*Your objective*: Transcribe the listing exactly, skipping every picture.

─── Collected material

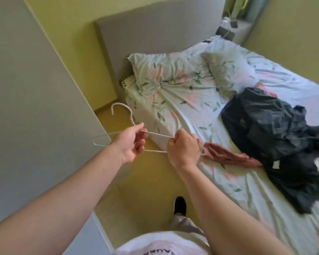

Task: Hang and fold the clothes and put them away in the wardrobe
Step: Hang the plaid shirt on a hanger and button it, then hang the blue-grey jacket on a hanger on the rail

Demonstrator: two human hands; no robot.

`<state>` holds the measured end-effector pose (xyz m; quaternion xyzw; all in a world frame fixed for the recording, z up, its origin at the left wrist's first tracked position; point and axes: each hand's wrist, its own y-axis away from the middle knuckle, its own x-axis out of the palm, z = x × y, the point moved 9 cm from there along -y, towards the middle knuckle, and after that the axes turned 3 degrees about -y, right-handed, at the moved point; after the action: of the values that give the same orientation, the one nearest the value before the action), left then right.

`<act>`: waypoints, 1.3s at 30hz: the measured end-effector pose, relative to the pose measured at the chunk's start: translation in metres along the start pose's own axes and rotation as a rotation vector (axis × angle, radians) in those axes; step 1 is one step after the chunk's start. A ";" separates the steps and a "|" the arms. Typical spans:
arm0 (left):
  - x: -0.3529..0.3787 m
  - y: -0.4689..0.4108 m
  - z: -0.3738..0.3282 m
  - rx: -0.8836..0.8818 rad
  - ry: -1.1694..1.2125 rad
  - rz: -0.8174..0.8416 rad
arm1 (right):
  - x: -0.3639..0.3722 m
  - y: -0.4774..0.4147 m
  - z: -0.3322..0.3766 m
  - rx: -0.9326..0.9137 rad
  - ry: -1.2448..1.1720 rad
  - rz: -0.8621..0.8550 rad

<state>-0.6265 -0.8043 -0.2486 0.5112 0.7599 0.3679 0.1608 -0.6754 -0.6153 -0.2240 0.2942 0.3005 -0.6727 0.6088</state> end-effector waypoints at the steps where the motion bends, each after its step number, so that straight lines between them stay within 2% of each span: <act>1: 0.018 -0.011 0.003 -0.018 -0.066 0.019 | -0.004 -0.007 -0.023 0.065 -0.001 -0.004; 5: 0.082 -0.055 0.006 0.012 -0.311 -0.029 | -0.020 -0.028 -0.096 0.274 -0.023 -0.026; 8: 0.126 -0.085 -0.012 0.222 -0.479 -0.098 | -0.030 -0.050 -0.142 0.384 -0.035 0.001; 10: 0.162 -0.096 -0.025 0.368 -0.710 -0.112 | -0.040 -0.067 -0.170 0.442 -0.034 0.018; 13: 0.221 -0.107 -0.038 0.545 -0.969 -0.076 | -0.062 -0.090 -0.203 0.498 -0.027 0.012; 16: 0.277 -0.113 -0.041 0.640 -1.151 -0.019 | -0.081 -0.106 -0.230 0.539 -0.005 0.021; 20: 0.351 -0.119 -0.030 0.660 -1.291 0.148 | -0.086 -0.120 -0.257 0.591 -0.132 0.109; 24: 0.435 -0.117 0.002 0.711 -1.423 0.443 | -0.085 -0.132 -0.273 0.618 -0.407 0.141; 28: 0.502 -0.120 0.045 0.682 -1.408 0.803 | -0.106 -0.130 -0.327 0.852 -0.464 -0.046; 30: 0.527 -0.129 0.068 0.669 -1.468 0.928 | -0.121 -0.114 -0.359 1.011 -0.498 -0.177; 34: 0.574 -0.171 0.107 0.743 -1.676 0.985 | -0.136 -0.076 -0.406 1.231 -0.553 -0.364; 39: 0.640 -0.213 0.171 0.857 -1.963 1.109 | -0.136 -0.041 -0.450 1.406 -0.542 -0.465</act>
<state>-0.9328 -0.2082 -0.4338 0.8418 0.0513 -0.4405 0.3076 -0.6910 -0.1818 -0.4092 0.3656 -0.3005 -0.8633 0.1754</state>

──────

*Answer section*:
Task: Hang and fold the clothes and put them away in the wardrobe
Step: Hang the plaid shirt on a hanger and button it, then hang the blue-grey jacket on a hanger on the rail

Demonstrator: two human hands; no robot.

`<state>` holds the measured end-effector pose (xyz m; quaternion xyzw; all in a world frame fixed for the recording, z up, its origin at the left wrist's first tracked position; point and axes: each hand's wrist, its own y-axis away from the middle knuckle, its own x-axis out of the palm, z = x × y, the point moved 9 cm from there along -y, towards the middle knuckle, and after that the axes turned 3 degrees about -y, right-handed, at the moved point; after the action: of the values that give the same orientation, the one nearest the value before the action), left then right.

`<act>`: waypoints, 1.3s at 30hz: the measured end-effector pose, relative to the pose measured at the chunk's start: translation in metres along the start pose's own axes and rotation as a rotation vector (axis × angle, radians) in those axes; step 1 is one step after the chunk's start. A ";" separates the steps and a "|" the arms. Typical spans:
arm0 (left):
  - x: -0.3529..0.3787 m
  - y: -0.4689..0.4108 m
  - z: -0.3738..0.3282 m
  - rx: -0.8836..0.8818 rad
  - ry: -1.1694..1.2125 rad
  - rz: -0.8174..0.8416 rad
arm1 (right):
  - x: -0.3639..0.3722 m
  - y: -0.4774..0.4147 m
  - z: -0.3322..0.3766 m
  - rx: -0.9326..0.9137 rad
  - ry: -1.2448..1.1720 rad
  - rz: -0.8621..0.8550 rad

<state>-0.6265 -0.8043 -0.2486 0.5112 0.7599 0.3679 0.1608 -0.6754 -0.6153 -0.2240 0.2942 0.3005 -0.6727 0.6088</state> end-effector waypoints at the steps where the motion bends, each after its step number, so that straight lines between them stay within 2% of each span: <act>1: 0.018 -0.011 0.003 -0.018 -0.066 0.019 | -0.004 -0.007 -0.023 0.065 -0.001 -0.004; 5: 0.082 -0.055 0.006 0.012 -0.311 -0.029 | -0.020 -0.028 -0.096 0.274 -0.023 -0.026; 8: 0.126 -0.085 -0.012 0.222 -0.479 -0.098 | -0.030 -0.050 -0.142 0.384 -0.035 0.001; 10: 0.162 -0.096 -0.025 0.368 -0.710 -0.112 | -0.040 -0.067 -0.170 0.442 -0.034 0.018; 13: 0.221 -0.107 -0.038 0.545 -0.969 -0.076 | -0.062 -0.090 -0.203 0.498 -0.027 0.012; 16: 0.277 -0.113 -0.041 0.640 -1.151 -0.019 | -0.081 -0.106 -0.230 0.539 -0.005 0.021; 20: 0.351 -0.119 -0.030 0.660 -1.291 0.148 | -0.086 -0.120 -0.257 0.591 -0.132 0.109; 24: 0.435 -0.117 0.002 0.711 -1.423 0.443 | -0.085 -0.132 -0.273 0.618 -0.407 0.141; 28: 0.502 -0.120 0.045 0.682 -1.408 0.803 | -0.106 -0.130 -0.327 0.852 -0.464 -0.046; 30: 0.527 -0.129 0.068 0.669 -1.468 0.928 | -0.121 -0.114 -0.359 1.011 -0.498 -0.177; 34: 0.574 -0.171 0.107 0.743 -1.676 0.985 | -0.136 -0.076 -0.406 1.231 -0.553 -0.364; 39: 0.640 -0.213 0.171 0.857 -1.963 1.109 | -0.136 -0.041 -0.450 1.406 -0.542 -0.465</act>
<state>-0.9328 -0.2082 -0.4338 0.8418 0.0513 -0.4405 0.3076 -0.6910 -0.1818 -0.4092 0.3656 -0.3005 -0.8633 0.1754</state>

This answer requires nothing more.